▸ What the exercise asks
In the entries below, spot each line with the word "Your" and copy it.

BEGIN Supplied data

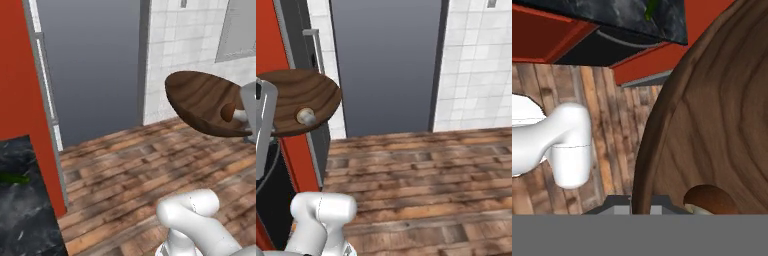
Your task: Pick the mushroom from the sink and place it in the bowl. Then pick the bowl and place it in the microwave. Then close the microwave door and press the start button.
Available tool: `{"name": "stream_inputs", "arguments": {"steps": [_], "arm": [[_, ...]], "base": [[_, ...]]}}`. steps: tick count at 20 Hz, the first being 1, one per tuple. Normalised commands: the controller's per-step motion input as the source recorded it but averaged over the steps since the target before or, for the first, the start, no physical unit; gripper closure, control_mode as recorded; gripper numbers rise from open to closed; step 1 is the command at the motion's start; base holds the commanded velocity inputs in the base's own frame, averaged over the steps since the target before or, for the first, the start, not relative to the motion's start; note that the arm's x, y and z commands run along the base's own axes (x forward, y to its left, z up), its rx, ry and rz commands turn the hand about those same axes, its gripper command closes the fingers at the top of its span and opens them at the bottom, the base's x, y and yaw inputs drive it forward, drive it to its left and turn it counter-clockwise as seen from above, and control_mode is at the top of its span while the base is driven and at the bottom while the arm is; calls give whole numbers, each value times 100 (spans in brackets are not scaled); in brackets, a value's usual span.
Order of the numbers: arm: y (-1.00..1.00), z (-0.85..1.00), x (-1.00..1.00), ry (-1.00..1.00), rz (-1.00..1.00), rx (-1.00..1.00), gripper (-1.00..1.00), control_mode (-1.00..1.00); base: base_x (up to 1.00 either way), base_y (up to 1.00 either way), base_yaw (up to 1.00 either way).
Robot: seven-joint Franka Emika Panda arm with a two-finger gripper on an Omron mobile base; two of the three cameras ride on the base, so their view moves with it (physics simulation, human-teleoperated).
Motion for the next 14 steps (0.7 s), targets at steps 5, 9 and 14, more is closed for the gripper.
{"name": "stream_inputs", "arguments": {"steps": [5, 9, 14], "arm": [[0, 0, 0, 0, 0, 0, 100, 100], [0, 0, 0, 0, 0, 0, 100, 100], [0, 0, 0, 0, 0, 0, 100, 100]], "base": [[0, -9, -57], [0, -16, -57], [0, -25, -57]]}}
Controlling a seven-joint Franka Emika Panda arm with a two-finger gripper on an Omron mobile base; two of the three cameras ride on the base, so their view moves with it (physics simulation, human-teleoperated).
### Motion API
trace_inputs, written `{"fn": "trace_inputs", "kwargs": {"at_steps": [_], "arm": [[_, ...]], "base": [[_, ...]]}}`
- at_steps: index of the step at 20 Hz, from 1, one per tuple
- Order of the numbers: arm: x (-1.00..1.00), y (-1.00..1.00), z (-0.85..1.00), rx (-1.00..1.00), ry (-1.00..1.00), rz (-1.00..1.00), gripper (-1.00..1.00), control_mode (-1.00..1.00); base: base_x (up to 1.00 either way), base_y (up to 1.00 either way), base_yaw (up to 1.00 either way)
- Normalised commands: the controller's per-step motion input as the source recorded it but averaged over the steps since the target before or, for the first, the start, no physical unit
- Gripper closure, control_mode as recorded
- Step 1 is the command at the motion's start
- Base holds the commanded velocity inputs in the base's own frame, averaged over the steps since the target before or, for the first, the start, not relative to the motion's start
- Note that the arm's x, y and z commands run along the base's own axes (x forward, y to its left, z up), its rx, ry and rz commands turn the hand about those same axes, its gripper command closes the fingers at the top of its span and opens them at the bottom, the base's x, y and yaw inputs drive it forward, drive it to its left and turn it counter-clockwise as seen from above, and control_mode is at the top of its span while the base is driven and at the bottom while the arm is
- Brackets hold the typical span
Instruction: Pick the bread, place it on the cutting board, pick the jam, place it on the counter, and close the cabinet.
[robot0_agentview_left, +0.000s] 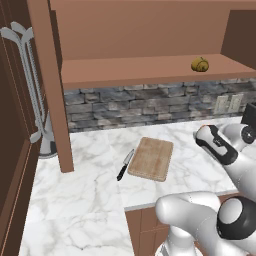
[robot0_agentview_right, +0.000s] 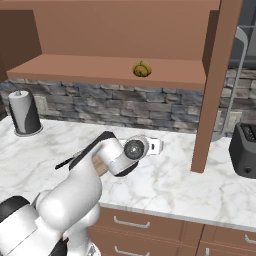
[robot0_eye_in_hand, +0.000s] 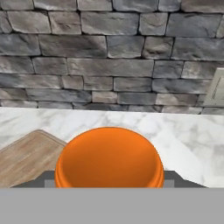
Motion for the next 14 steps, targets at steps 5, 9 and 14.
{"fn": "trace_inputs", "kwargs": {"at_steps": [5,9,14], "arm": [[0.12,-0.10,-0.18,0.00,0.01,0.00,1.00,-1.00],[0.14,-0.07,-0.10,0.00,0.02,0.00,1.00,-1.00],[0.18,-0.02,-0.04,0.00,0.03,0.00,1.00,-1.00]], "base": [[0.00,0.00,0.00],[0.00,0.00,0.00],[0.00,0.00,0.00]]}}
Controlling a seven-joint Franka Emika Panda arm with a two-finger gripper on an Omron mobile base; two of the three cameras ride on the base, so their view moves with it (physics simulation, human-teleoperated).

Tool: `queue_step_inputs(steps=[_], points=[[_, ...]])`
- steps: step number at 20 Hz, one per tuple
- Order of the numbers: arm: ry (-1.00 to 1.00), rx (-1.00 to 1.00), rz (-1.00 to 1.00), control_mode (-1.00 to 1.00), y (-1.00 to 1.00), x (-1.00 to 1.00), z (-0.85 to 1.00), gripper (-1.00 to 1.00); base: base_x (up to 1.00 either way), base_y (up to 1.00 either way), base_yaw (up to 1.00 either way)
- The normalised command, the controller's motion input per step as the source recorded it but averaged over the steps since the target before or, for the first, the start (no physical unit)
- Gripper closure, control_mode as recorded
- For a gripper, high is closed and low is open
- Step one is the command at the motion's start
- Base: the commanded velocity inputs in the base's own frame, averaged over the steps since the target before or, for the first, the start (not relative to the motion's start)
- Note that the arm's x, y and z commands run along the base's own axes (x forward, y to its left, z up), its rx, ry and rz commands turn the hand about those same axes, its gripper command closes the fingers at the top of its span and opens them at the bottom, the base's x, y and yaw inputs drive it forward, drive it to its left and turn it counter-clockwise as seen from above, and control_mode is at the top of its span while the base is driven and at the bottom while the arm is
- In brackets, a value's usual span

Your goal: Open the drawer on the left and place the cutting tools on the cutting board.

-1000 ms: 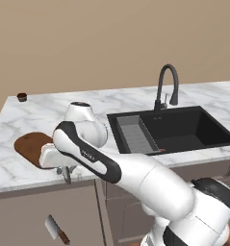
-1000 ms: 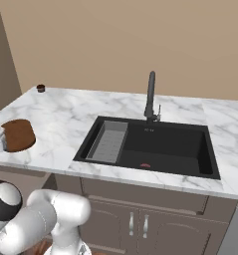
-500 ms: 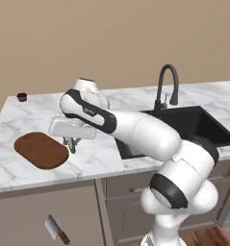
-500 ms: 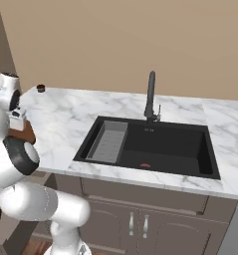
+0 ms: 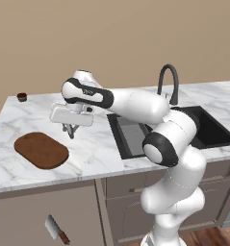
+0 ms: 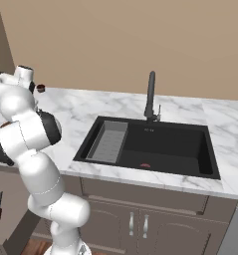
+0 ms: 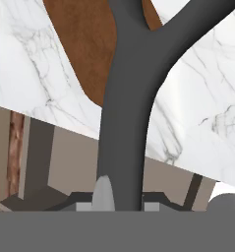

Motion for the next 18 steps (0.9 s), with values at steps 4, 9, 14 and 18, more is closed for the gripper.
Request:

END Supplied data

▸ Answer for the task
Your task: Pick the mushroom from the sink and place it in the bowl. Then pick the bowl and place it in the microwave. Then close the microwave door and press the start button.
Your goal: Open the drawer on the left and place the cutting tools on the cutting board.

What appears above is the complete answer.